8. ballsballsballs: “A lot of people on the fertility forum I used to frequent were convinced that acupuncture would help the success of IVF. Is this true?”

SA: “In 2010 the British Fertility Society published a review of the existing data/publications and found no evidence that acupuncture has a positive effect on the outcome of IVF. Another review published in 2012 saw no clear benefit, but found that the type of clinical trial influenced the outcome. In any case it is difficult to say with any conviction that acupuncture has a direct influence on the outcome of IVF.”
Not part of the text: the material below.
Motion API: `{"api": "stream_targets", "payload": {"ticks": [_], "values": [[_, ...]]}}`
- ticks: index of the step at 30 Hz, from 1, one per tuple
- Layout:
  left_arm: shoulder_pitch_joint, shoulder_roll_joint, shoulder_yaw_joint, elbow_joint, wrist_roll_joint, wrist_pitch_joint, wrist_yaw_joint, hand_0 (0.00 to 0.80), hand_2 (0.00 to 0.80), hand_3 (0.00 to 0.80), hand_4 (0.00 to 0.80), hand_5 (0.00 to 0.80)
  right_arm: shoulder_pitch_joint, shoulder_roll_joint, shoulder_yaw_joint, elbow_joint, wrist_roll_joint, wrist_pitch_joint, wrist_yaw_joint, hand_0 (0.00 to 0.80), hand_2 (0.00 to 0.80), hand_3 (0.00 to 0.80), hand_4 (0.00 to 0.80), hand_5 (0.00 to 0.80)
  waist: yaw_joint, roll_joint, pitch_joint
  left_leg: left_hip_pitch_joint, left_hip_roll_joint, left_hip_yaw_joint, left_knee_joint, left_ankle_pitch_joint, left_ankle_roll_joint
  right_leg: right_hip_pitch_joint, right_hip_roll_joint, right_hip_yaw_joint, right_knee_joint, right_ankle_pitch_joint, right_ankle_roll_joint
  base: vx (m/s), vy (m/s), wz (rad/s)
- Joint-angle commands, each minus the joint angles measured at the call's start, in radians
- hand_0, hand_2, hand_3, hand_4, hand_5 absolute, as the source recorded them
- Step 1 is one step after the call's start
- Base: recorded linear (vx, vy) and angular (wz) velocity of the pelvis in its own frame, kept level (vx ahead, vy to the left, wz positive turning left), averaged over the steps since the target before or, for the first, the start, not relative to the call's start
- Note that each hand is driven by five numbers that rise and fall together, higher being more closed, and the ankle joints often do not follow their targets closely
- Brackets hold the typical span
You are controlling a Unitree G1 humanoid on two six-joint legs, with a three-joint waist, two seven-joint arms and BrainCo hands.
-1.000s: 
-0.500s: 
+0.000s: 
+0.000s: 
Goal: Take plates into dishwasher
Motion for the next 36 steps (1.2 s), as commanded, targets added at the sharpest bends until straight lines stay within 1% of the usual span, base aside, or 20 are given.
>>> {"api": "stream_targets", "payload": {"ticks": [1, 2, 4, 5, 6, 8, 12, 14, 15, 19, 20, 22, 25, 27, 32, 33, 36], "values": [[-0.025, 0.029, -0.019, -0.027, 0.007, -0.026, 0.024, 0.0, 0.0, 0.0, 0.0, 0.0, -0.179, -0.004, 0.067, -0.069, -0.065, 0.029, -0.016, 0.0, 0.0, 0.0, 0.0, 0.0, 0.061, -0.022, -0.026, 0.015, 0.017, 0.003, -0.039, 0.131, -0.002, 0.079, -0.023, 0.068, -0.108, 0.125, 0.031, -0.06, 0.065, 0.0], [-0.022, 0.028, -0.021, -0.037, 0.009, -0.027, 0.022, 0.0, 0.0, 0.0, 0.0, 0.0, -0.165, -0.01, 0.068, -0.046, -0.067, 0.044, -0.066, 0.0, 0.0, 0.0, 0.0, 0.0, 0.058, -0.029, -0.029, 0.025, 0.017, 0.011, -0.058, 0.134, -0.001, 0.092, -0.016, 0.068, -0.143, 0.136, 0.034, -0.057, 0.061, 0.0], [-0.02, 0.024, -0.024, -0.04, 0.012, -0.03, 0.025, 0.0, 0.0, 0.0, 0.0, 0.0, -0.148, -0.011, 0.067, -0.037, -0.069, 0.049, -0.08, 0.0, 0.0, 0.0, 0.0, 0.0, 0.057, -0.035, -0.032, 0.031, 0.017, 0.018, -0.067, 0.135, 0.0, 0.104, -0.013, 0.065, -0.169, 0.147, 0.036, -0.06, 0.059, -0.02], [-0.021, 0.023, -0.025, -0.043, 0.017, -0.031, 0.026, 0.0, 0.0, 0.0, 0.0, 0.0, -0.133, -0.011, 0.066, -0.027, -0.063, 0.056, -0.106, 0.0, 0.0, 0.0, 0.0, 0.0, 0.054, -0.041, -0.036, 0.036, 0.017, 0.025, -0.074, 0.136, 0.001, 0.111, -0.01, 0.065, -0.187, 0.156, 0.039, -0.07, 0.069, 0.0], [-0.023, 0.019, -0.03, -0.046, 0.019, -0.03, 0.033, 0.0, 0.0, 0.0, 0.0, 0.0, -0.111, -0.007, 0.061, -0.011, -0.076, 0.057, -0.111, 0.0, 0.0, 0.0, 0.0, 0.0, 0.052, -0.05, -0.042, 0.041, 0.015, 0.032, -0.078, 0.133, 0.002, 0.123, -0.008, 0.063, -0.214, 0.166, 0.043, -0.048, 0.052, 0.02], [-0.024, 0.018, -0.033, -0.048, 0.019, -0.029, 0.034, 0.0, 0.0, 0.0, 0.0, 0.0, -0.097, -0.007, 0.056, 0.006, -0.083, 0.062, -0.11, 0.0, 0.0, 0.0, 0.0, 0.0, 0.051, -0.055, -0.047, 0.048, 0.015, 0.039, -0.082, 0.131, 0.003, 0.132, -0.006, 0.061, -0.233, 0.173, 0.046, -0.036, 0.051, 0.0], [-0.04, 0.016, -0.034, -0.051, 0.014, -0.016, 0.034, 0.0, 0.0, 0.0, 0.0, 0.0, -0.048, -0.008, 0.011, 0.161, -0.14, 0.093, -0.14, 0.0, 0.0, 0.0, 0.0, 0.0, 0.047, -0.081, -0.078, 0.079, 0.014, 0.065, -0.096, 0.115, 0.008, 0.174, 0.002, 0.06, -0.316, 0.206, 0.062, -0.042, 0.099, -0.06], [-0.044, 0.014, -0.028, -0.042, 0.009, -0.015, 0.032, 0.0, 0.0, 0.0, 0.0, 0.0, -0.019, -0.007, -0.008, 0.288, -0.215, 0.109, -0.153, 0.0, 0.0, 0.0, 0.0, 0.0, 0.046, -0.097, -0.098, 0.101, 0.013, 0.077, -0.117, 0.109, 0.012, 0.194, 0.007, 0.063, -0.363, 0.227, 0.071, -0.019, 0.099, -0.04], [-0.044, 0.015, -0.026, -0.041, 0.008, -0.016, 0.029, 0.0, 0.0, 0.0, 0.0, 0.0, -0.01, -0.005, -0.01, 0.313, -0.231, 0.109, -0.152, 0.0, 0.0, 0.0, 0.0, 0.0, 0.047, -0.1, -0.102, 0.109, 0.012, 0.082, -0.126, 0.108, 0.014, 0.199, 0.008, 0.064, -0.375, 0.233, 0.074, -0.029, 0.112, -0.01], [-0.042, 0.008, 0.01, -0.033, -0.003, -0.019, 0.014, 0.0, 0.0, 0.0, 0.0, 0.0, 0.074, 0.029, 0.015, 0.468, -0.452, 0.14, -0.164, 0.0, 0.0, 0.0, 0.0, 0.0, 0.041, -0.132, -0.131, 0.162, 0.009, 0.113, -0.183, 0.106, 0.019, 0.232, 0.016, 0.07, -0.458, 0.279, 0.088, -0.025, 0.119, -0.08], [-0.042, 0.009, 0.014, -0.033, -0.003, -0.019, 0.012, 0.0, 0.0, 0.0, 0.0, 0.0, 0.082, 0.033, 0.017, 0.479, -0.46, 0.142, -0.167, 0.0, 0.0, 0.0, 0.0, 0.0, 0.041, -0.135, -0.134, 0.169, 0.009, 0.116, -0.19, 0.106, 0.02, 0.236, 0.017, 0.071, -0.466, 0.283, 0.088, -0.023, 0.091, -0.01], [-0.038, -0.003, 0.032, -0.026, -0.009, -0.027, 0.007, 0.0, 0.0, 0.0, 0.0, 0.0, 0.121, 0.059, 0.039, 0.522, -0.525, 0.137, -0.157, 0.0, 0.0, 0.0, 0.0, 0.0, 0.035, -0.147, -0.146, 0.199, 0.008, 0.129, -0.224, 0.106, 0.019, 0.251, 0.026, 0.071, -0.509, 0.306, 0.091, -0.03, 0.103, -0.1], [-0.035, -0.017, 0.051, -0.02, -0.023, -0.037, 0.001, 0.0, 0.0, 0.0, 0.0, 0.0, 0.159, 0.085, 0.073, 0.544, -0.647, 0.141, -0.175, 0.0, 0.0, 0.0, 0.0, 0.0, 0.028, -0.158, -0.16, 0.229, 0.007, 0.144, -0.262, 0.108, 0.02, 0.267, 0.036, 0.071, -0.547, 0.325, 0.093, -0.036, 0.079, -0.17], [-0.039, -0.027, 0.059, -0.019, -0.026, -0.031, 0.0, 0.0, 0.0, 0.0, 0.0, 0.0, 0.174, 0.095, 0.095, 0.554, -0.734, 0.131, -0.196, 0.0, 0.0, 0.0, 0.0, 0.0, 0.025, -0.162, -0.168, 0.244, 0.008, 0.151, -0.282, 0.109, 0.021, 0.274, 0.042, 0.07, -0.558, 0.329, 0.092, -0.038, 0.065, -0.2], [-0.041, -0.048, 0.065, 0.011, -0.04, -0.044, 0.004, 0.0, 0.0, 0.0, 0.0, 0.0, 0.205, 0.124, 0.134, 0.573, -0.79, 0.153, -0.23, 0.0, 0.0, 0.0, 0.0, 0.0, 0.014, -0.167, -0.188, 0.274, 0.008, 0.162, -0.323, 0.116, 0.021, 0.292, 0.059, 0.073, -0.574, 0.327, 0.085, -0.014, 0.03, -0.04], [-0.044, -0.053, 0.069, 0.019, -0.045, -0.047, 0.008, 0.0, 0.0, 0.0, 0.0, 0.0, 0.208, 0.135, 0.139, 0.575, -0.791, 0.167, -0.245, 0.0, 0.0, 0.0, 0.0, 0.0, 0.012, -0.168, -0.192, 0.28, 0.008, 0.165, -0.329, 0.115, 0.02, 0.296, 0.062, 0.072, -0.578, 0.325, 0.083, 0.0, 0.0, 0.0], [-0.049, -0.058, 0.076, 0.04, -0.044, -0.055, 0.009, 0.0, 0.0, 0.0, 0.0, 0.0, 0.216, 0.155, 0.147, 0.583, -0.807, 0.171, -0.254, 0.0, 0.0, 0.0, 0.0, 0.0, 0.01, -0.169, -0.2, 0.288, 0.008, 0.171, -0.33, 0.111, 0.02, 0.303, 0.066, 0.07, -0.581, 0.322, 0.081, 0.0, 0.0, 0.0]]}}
9. joycep: “There are so many stories out there of people who tried for years and years and then they properly gave up and they then got pregnant. Stress is known to contribute to infertility. But what about worry and negativity? Is there any evidence to suggest that it can prevent a pregnancy? It just astounds me that there are so many of these stories out there. It is almost like some women become so het up by not getting pregnant, their bodies refuse to do until they relax about it.” 

SA: “Most women are aware that stress can affect their menstrual cycles, just as it can affect so many aspects of our physiology. A relaxed state is a healthier state to be in, and worry/negativity are really aspects of the conditions we call stress/depression. It is certainly possible that these conditions may inhibit conception, and their removal may improve the chances of achieving a pregnancy. However, a positive attitude is not a cure for infertility where there is identified pathology. We would always encourage a positive attitude, and as relaxed a state of mind as possible for the sake of general health.”

Age and fertility

10. YouAreMyFavouriteWasteOfTime: “I would like to see more scientific information about fertility decline and aging. Information in the news appears to be low on statistics and high on scaremongering, and unhelpful to people wanting to understand the real changes that will/are taking place in their body.” 

GL: “The science is clear. Ever since Malcolm J Faddy first dissected thousands of ovaries taken from foetuses, babies, girls and women of all ages, we have known that a baby girl is born with every egg she will ever have and that they are lost at a predetermined rate influenced principally by genetics but also by health and lifestyle. Smoking, surgery, endometriosis and infection can all damage the ovary’s ability to ovulate fertilisable eggs. The quantity and quality of eggs remains perfectly adequate until the late thirties and then there is, on average, a decline in both from the age of about 37-38. It is at this age that the risk of miscarriage starts to rise along with the risk of chromosomal problems like Down’s Syndrome. It is vital to remember that ‘biological’ age and ‘chronological’ age can vary by 3years in either direction, so if you are a life-time smoker and your mother had an early menopause (before 50), then it is likely that at age 35 you will have the ovarian reserve of a 40 year old. Don’t forget that ovarian reserve is only one factor in getting pregnant successfully, and that sperm quality, tubal status, general health and uterine factors such as the presence of fibroids and polyps all play a role.”